However, only 7% of these discounted offers were accepted as sellers continued to hold firm.
Offers made at least 5% under the asking price remain less common than pre-Covid times however.
Last month, 39% of all offers were at least 5% under the asking price, up from 22% a year ago. However, this figure is lower than in April 2019 when 40% of all offers were hoping for the same discount.
Bigger discounts are less likely to be accepted too - just 12% of the offers made at least 10% below the asking price were accepted by the seller last month, compared to 13% in April 2019.
The average home sold in England & Wales in April achieved 99.0% of its asking price, the third strongest figure recorded in any April since 2009, according to the figures.
While this is down year-on-year, sellers continue to achieve closer to their asking price than they did pre-Covid, Hamptons said.
Back in April 2019, the average seller sold their home for 98.1% of its asking price.
Consequently, 26% of homes sold in England & Wales last month sold above their asking price, the highest share since October 2022 and up from 17% in April 2019.
The uptick in asking to achieved prices has been driven by first-time buyers and investors, the agent said.
Last month the average investor paid 100.1% of the asking price for a property in England & Wales. This makes them the only group who paid over the asking price on average.
Meanwhile the average first-time buyer paid 99.7% of the asking price in April, up from 99.3% in March, as lower mortgage rates boosted their buying power.
On a regional basis, the three Northern regions saw the biggest uptick in achieved prices. Here, the average seller achieved 99.9% of their asking price in April, up from 99.2% in March.
Meanwhile affordability constraints in the South meant that asking to achieved prices only ticked up by 0.1% month-on-month to average 98.6% in April. Wales, the region that’s seen some of the strongest price growth over the last few years, saw asking to achieved figures slip by 0.4% month-on-month.
While the average home in Great Britain took 49 days to sell in April, up from 28 days in April 2022 and 40 days in April 2023, generally this year’s sellers have found a buyer quite quickly, Hamptons claims.
Of all the homes that came onto the market so far this year, 23% sold within two weeks, the same proportion as in 2019.
This means that sellers are as likely to sell their home within 14 days as they were in April 2019. However, homes are taking longer to sell than last year when a peak of 41% of homes that came onto the market in April 2021 sold within two weeks.
Homes listed at £1m+ have bucked the trend. Last month, a record one in four homes in this category that came onto the market sold within two weeks, up from 23% in April 2022 and 9% in April 2019. The average £1m+ home that sold last month came onto the market 51 days previous, 42 days quicker than the same time in 2019.
Last month, 48% of homes sold following a £1 or more price reduction in England and Wales, up from 27% in April 2022 and 44% in April 2019. However, a third of these homes came onto the market before the New Year.

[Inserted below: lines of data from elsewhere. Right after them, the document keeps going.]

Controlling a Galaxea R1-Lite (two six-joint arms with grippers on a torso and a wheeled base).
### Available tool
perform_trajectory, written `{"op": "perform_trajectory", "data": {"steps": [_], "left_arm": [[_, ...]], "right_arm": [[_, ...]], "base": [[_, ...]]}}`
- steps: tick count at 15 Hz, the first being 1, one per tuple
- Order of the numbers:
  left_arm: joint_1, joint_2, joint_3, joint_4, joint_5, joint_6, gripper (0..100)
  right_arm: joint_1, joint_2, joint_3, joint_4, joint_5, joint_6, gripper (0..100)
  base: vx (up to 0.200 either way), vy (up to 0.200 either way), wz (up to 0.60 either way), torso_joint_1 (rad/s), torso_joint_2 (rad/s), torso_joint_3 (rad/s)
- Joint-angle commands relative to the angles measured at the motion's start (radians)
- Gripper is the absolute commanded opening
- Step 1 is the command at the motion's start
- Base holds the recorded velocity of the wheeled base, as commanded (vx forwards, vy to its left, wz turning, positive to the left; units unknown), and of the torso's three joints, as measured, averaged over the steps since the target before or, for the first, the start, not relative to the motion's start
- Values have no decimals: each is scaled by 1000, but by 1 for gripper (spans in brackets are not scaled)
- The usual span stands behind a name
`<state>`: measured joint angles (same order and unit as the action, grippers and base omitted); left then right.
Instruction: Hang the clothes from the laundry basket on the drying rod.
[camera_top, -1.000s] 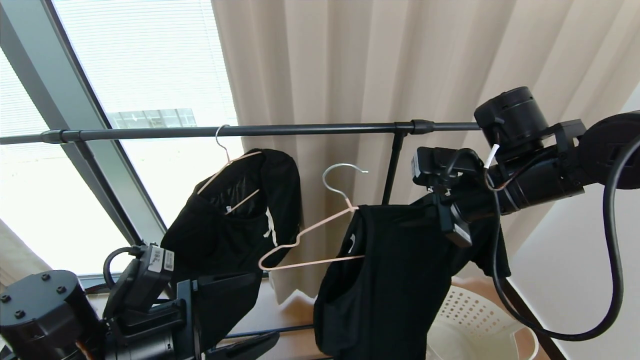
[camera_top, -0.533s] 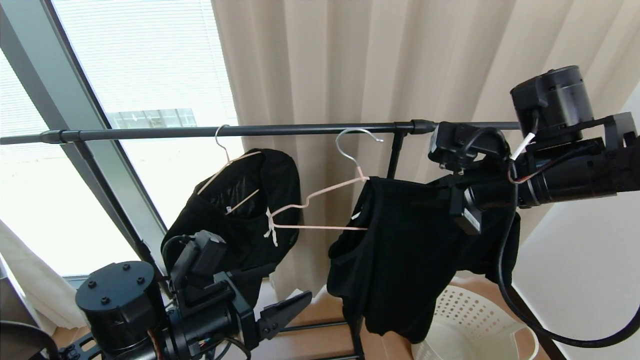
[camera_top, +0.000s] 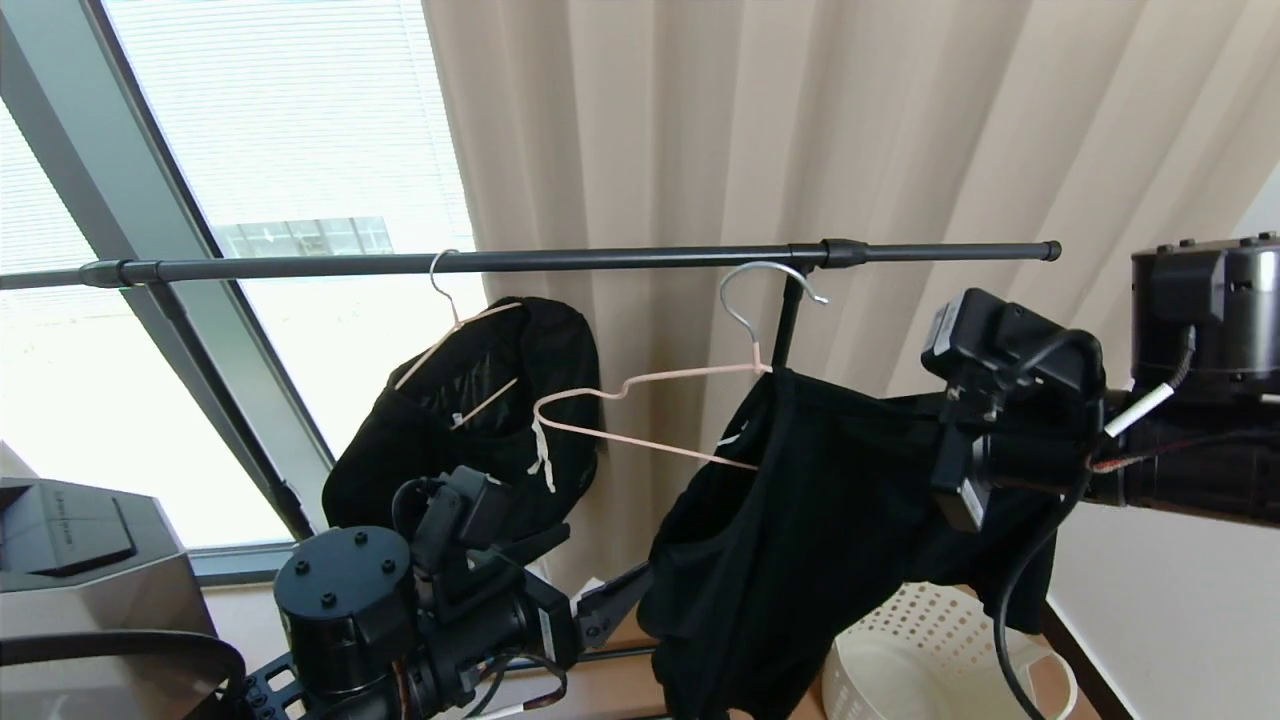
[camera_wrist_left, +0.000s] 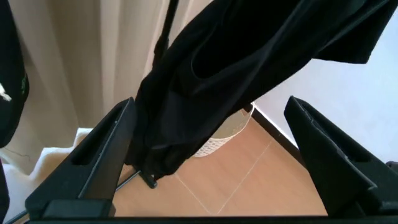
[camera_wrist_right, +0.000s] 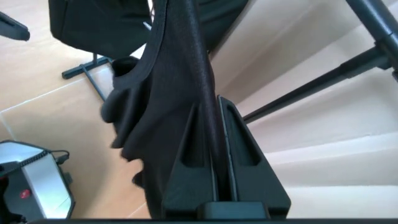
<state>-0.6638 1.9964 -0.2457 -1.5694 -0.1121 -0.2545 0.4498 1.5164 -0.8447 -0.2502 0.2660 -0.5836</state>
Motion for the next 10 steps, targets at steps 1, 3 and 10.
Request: {"op": "perform_trajectory", "data": {"steps": [1,3,10], "left_arm": [[-26,44,-12,-1,25,0,100],[-48,78,-17,-1,54,1,100],[-63,107,-27,-1,106,1,100]], "right_arm": [[43,-48,161,-115,-16,-1,0],[66,-42,173,-167,-24,1,0],[98,-58,196,-173,-24,8,0]], "base": [[0,0,0,0,0,0],[0,0,0,0,0,0],[0,0,0,0,0,0]]}}
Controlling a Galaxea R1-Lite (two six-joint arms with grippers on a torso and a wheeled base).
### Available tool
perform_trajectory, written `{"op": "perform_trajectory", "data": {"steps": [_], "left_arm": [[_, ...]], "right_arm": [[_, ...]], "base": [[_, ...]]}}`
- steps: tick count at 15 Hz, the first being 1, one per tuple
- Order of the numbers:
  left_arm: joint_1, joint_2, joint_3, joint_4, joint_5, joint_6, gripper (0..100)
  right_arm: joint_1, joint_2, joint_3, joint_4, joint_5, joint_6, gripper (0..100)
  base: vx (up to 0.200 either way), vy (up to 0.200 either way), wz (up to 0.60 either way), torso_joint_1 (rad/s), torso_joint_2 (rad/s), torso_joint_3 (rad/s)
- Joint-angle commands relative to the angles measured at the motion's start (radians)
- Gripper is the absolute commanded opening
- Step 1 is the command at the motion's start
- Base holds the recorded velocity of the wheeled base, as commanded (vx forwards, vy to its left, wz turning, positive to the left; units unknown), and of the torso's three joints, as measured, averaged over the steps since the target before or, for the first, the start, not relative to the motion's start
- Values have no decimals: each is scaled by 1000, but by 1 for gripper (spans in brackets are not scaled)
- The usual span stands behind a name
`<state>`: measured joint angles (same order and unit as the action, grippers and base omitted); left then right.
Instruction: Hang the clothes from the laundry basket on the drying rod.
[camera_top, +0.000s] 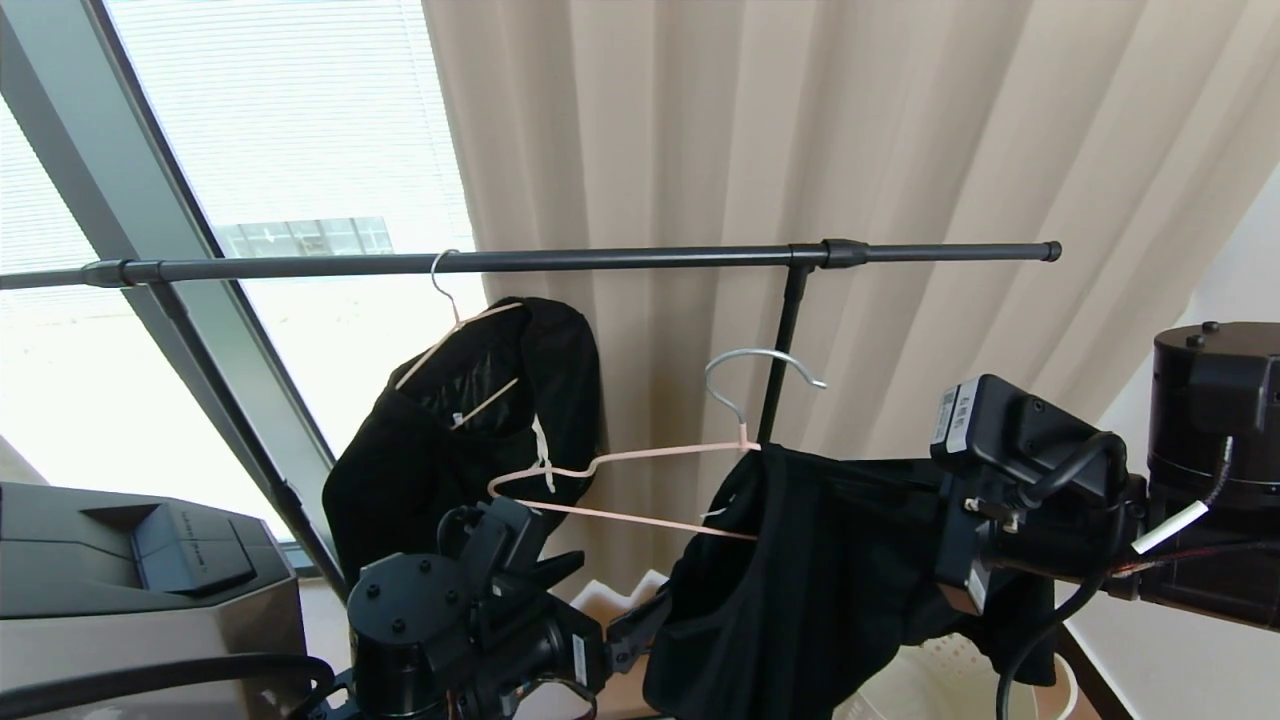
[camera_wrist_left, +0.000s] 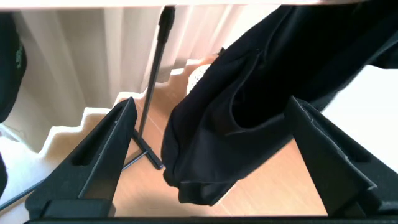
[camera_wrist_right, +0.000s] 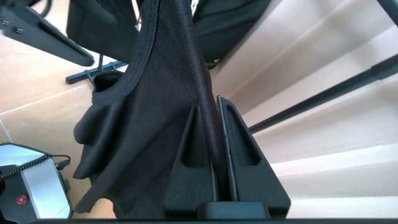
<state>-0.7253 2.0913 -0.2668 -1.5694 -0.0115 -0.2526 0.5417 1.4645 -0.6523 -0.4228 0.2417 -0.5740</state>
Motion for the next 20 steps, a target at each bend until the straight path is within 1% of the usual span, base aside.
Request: {"op": "perform_trajectory", "data": {"steps": [1,2,4,7,9,11,13,15,16,20], "left_arm": [[-6,15,-11,-1,13,1,100],[-19,29,-17,-1,36,3,100],[-34,42,-17,-1,38,7,100],[-36,62,-20,-1,44,9,100],[-36,89,-40,-1,81,10,100],[-37,95,-38,-1,82,10,100],[-37,110,-35,-1,84,35,100],[-37,116,-34,-1,93,38,100],[-37,116,-34,-1,100,39,0],[-34,108,-37,-1,108,52,0]], "right_arm": [[11,-9,3,-1,1,0,0],[20,-12,2,-1,1,8,0],[23,-15,2,-1,1,13,0],[23,-21,5,-1,1,13,0],[24,-30,7,-1,1,13,0],[24,-35,7,-1,1,13,0],[24,-47,5,-2,1,13,0],[21,-52,3,-2,1,14,0],[20,-52,3,-1,1,14,0],[18,-47,5,-1,-22,14,0]], "base": [[0,0,0,0,0,0],[0,0,0,0,0,0],[0,0,0,0,0,0],[0,0,0,0,0,0],[0,0,0,0,0,0],[0,0,0,0,0,0],[0,0,0,0,0,0],[0,0,0,0,0,0],[0,0,0,0,0,0],[0,0,0,0,0,0]]}}
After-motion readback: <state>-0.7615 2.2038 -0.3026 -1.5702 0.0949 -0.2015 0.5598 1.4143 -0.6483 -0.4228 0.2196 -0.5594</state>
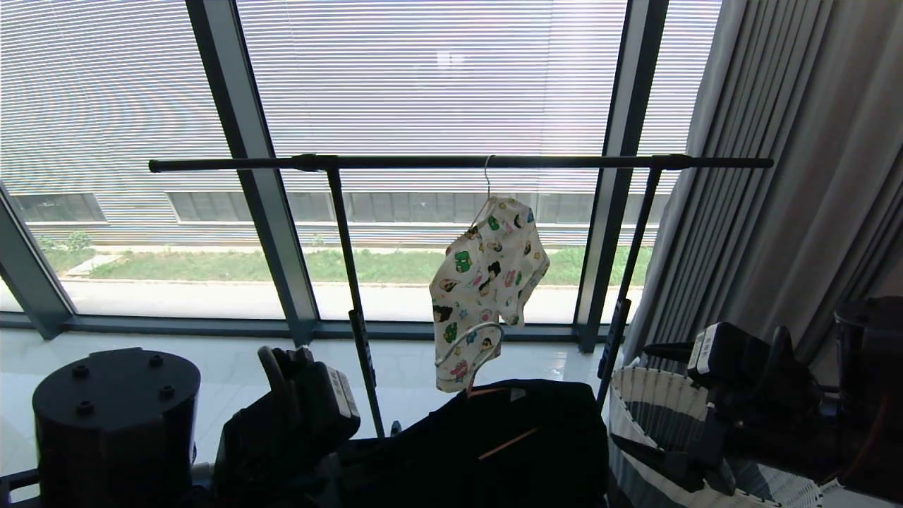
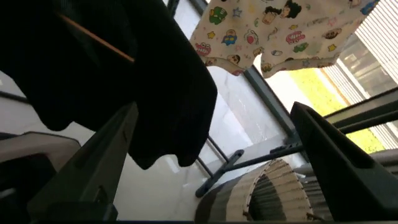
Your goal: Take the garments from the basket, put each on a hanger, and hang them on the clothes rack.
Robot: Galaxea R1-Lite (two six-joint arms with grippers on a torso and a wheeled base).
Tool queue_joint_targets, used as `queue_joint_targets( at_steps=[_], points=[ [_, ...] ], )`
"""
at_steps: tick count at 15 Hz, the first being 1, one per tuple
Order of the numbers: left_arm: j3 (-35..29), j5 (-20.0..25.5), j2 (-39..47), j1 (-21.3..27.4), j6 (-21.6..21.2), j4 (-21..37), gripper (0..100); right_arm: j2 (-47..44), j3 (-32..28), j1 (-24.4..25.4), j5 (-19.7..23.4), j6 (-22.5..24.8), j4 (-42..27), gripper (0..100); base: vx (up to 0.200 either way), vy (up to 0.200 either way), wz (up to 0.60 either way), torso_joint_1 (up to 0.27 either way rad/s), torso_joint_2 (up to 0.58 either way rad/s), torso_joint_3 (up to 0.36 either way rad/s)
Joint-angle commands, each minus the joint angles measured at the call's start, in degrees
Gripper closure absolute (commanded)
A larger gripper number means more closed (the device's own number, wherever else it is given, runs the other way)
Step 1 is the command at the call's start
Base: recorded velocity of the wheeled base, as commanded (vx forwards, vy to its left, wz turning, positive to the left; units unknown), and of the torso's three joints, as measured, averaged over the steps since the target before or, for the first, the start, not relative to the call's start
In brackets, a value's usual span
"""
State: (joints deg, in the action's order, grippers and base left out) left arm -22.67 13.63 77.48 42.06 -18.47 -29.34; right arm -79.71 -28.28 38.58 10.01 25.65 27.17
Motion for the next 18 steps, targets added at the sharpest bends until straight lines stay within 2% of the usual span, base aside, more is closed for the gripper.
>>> queue_joint_targets(
  at_steps=[1, 3, 5, 9, 11, 18],
  points=[
    [-0.2, 0.0, 0.3, 3.5, -2.1, 0.0, 100, 1.1, -7.9, 0.4, 5.4, 4.1, -9.3, 0, 0.0, 0.0, 0.0, 0.0, 0.0, 0.0],
    [-0.2, 0.0, 0.7, 6.5, -3.9, -0.1, 100, 0.9, -12.8, 1.7, 9.9, 6.6, -18.1, 0, 0.0, 0.0, 0.0, 0.0, 0.0, 0.0],
    [-0.5, 0.0, 0.4, 8.0, -4.7, -0.1, 100, 0.0, -13.6, 4.2, 12.1, 6.7, -21.3, 0, 0.0, 0.0, 0.0, 0.0, 0.0, 0.0],
    [-1.0, 0.0, -1.2, 9.1, -6.2, -0.1, 100, -4.7, -13.9, 6.9, 13.9, 6.7, -20.5, 0, 0.0, 0.0, 0.0, 0.0, 0.0, 0.0],
    [-1.0, -0.1, -1.9, 9.1, -7.4, -0.1, 100, -6.3, -13.7, 7.1, 14.0, 6.7, -20.0, 0, 0.0, 0.0, 0.0, 0.0, 0.0, 0.0],
    [-1.1, -0.1, -3.0, 9.8, -7.5, -0.1, 100, -8.8, -13.3, 7.0, 13.8, 6.6, -17.9, 0, 0.0, 0.0, 0.0, 0.0, 0.0, 0.0]
  ],
)
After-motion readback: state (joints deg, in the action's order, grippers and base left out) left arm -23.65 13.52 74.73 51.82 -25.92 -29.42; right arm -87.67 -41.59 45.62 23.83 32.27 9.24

Sellers who listed their home in 2023 have been less likely to reduce their asking price than pre-Covid. 31% of all homes that came onto the market this year sold following a price reduction, lower than the 43% of homes listed and sold within the first four months of 2019.
There’s a clear North-South divide for price reductions. While homes in the South are still more likely to be sold following a price cut, the increase in price reductions over the last month has been driven by Northern regions.
The share of homes sold following a price reduction in the North East, North West and Yorkshire & the Humber rose to 45% in April, up from 41% in March. Whereas 50% of homes in the four Southern regions last month were sold following a price reduction, slightly down from 51% in March.
Aneisha Beveridge, head of research at Hamptons, said: “A single-digit annual increase in the number of new homes coming onto the market has not been enough to push stock levels to the point where the scales are tipped in favour of buyers.
“While there are more buyers putting in cheeky offers than a year ago, the majority are unsuccessful. Rather, sellers are sticking to their guns and are holding out for a figure which is closer to their asking price than in any April pre-2021.
“The £1m plus market has held up a little better. Cash has played an increasingly important role in this sector of the market and has insulated buyers from interest rate rises the like of which haven’t been seen for nearly two decades.
“This all points towards a major price correction looking increasingly unlikely in 2023.
“Rather, we expect activity to track 2019 levels throughout the remainder of the year as the market treads a more sustainable path."